In order to find the best possible learning rate, I clamped the range of learning rates by experimenting with rounds of training. If the result diverge then I lower the learning rate upper limit, on the other hand, if the result took too much epoch to train, I increase the bottom limit.

Training and Validation

We overcome a lots of troubles in order to reach our best possible classified result, and we finally got it! Hooray!
But the trues is, the result probably gonna kill in lab but adopted poorly to real-world data, why is this happened? To explain this we need to understand overfitting.

Overfitting is a common problem in machine learning, where a model performs well on training data but does not generalize well to unseen data (test data). If a model suffers from overfitting, we also say that the model has a high variance, which can be caused by having too many parameters that lead to a model that is too complex given the underlying data. Similarly, our model can also suffer from underfitting (high bias), which means that our model is not complex enough to capture the pattern in the training data well and therefore also suffers from low performance on unseen data.

There's several way to fight the overfitting, one of them is using k-fold cross-validation.

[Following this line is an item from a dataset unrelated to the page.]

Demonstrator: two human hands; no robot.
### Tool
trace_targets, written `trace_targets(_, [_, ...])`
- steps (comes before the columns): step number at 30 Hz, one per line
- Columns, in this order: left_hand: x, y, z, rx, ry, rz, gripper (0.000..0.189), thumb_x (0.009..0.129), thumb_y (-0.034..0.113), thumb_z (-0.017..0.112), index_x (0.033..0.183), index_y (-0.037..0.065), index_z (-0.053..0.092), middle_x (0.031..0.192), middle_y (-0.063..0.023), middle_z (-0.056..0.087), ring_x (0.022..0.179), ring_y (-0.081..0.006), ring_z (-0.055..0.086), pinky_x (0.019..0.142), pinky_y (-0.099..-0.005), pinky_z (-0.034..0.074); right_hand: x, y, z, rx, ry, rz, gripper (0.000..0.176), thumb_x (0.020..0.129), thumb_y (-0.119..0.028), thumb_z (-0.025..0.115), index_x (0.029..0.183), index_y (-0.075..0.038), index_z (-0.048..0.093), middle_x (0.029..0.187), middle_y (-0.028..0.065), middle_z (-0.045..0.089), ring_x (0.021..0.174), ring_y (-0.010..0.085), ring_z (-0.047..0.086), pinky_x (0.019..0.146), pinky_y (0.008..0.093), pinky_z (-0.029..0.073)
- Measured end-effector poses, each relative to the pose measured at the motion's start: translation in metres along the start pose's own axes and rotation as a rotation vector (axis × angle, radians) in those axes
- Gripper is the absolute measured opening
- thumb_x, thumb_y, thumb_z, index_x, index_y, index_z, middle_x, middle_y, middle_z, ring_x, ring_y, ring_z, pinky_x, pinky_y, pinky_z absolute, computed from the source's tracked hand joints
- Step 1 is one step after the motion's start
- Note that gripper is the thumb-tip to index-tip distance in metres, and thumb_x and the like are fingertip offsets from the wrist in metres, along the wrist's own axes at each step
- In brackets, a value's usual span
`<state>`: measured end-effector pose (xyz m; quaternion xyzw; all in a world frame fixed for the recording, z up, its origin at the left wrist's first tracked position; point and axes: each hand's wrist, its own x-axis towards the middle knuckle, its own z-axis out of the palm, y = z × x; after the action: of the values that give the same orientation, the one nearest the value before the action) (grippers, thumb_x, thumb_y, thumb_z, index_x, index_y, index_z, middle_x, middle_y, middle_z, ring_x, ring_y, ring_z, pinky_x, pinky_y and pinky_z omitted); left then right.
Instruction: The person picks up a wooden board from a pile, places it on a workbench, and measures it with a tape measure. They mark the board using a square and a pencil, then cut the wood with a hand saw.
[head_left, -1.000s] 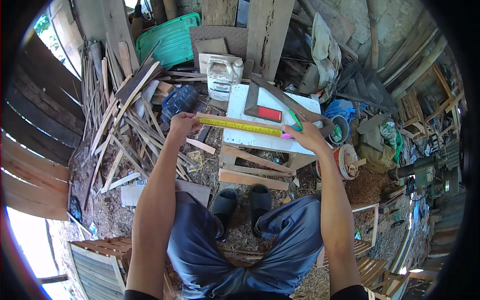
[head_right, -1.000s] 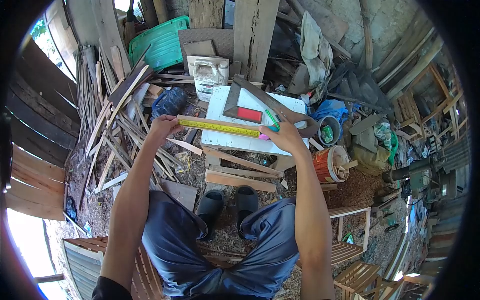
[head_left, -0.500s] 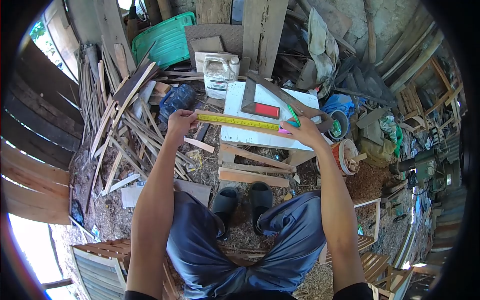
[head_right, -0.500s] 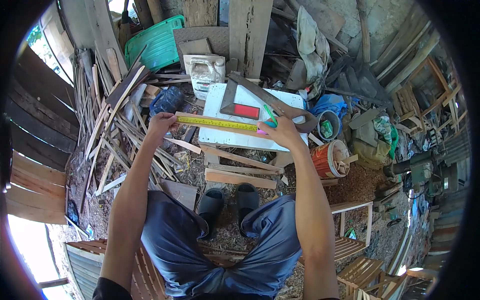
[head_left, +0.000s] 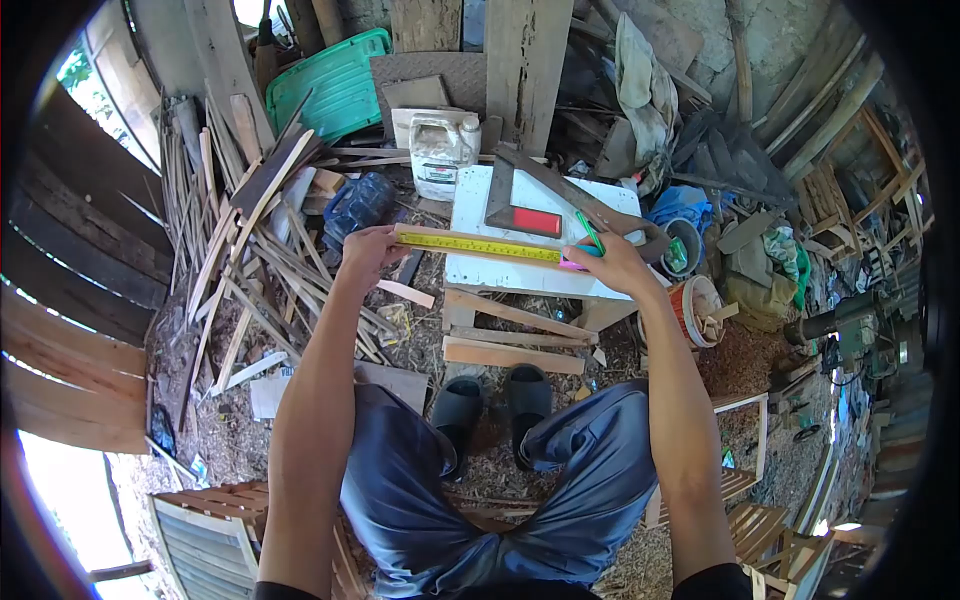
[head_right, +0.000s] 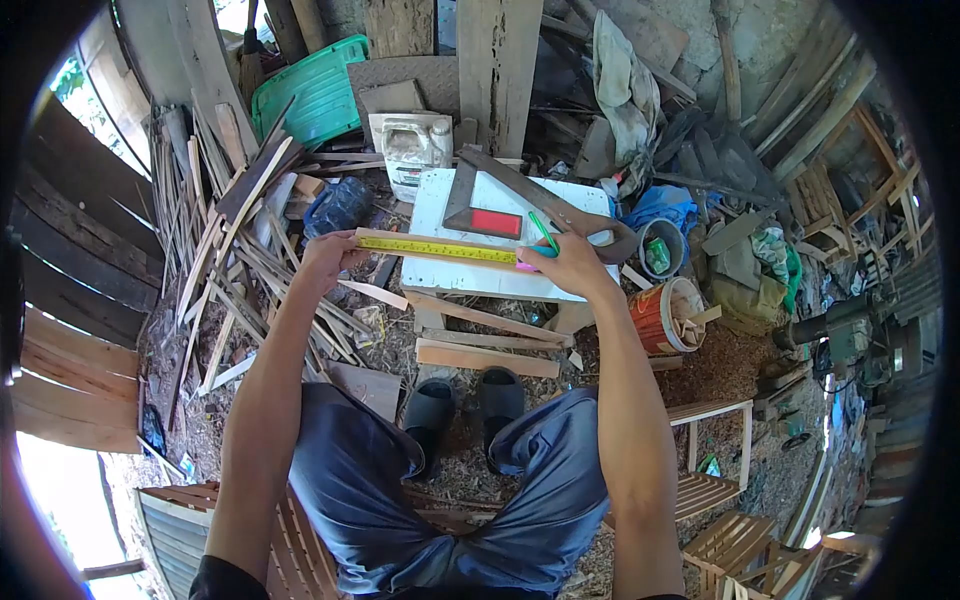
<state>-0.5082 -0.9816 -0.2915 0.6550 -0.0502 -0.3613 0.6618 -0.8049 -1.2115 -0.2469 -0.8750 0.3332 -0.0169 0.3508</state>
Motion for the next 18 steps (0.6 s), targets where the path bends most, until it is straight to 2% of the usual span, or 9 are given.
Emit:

We split the data to k equal size set, and in each round, we choose a set of data as the validation set and feeding the rest of the data to train, after every sub-set had been chosen, the validation ends.

learning rate searching complete, searching result:
best learning rate:  0.0048627, epoch taken: 3, accuracy: 0.882

Apply learning rate: 0.0048627, target accuracy: 0.800
building k fold data set...complete, training size: 224, test size: 56
Start k fold cross validation...
k: 0, correct: 47
k: 1, correct: 46
k: 2, correct: 49
k: 3, correct: 49
k: 4, correct: 46
--------------------------------------------------------------
K fold cross validation complete, validaton result:
test set size: 56, mean: [47.4], std: 1.517, Accuracy: [0.84642857]

The k-fold result shows that, after 5 rounds of validation, the average accuracy was 0.84, not too far from our target accuracy 0.85.

Multi-dimension classification

Finally we had a simple machine learning process, includes data rendering, perceptron, Adaline, validation, etc. From here we keep on feeding more dimension to see if our model can handling more complex datasets. There are whole lots of hyperparameters we can tuning, like features, learning rate, data threhold, k-fold, etc. Try it on Jupyter notebook!

More stuff to leaen in the future...

We had build two models base on percptron and adaline, those two algorithms were been designed to be a linear classified model. In reality, we rarely seem linear models. Instead, most of the data were non-linear pattern. One of the approach to achieved non-linear classification is add more nuron and layer, and that's the field of deep learning. Hope this project would give us some guidelines on the path to AI. Cheers!